PS-MoP-15 Ionization Processes of Metal Atoms in High-Pressure dc Magnetron Sputtering Discharges
N. Nafarizal (Nagoya University, Japan); K. Shibagaki (Suzuka National College of Technology, Japan); N. Takada (Nagoya University, Japan); K. Nakamura (Chubu University, Japan); M. Kobayashi (ANELVA Corporation, Japan); K. Sasaki (Nagoya University, Japan)

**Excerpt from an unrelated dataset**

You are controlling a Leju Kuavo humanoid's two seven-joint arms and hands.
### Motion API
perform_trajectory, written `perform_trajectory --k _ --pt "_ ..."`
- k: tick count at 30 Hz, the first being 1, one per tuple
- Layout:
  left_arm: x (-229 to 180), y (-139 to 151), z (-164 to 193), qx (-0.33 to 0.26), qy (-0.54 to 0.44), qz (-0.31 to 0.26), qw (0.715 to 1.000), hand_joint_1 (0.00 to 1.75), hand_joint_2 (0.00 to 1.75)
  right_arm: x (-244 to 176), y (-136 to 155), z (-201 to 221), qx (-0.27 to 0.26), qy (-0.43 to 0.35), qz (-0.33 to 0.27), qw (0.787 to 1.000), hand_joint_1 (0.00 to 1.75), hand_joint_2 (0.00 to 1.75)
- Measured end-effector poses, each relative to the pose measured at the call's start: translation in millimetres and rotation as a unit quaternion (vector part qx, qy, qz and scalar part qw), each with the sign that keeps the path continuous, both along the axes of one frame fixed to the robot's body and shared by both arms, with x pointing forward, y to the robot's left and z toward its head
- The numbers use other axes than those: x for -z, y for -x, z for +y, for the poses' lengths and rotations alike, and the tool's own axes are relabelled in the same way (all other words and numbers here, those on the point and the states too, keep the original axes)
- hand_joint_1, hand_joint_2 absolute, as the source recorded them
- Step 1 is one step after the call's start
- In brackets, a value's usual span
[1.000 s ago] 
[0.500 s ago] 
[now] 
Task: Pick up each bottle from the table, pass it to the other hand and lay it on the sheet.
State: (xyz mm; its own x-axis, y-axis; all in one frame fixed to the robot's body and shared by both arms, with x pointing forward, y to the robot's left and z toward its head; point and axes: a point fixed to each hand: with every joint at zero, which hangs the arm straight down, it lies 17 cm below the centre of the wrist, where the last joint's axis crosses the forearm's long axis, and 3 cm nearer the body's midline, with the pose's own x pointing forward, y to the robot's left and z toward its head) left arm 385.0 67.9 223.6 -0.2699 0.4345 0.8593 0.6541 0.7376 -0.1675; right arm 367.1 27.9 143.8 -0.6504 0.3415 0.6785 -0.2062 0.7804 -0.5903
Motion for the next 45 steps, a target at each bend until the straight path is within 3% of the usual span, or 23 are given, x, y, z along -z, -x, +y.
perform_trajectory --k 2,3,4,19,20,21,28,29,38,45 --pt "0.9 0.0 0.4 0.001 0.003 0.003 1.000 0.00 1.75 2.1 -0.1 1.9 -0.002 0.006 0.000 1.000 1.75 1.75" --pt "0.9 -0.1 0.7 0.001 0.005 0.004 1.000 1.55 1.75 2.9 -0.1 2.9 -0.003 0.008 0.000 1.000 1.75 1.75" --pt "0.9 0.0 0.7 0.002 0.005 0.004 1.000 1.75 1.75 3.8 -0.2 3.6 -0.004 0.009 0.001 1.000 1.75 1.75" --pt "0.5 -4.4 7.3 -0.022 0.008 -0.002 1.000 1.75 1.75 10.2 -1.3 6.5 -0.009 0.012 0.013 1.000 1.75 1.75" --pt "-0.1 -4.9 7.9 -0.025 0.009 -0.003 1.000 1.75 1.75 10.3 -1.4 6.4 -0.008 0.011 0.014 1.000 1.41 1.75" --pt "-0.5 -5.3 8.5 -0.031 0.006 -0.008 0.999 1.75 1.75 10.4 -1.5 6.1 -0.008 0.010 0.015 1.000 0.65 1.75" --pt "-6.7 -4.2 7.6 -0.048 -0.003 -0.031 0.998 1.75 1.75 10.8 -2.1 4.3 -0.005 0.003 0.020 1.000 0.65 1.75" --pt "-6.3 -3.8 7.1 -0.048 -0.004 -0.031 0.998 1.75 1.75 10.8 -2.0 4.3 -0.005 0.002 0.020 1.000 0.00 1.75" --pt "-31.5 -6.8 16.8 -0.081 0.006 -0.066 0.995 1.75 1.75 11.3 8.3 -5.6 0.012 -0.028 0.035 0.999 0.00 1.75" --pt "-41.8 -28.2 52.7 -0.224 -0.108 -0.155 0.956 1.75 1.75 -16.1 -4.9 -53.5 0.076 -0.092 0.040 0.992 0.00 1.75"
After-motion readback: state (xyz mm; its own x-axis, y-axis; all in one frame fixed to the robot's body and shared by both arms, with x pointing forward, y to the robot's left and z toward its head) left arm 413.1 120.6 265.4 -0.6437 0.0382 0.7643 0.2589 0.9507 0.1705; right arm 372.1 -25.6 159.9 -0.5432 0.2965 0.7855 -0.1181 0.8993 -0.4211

Ionized physical vapor deposition (IPVD) is a key technology in the formation of seed and/or barrier layers on the surfaces of trenches and holes with high aspect ratios. In IPVD, metal atoms sputtered from the target are ionized in the gas-phase, and metal ions are accelerated toward the biased wafer by the sheath electric field. To optimize this technique, it is necessary to know ionization processes of metal atoms. In the present work, we measured the density distributions of Ti and Ti+ in dc magnetron discharges by laser-induced fluorescence imaging spectroscopy. We observed significant production of Ti+ in the gas phase in high-pressure (≥100 mTorr) discharges. The distribution of the Ti+ density had a peak at a distance of 5-6 cm from the target surface. Namely, the production of Ti+ was obtained in dark plasma with a low electron temperature, and was not obtained in bright region near the target with a high electron temperature, indicating that electron impact ionization of Ti is not the production process of Ti+. As another possible candidate of the production process of Ti+, we investigated Penning ionization (collision between Ti and ArM) by measuring the density distribution of Ar at a metastable state (ArM). In addition, we estimated the density ratio between Ti+ and Ar+ from the total plasma density measured using a Langmuir probe. The result suggests that Ti+ is the dominant ion in the down flow region of the high-pressure discharge.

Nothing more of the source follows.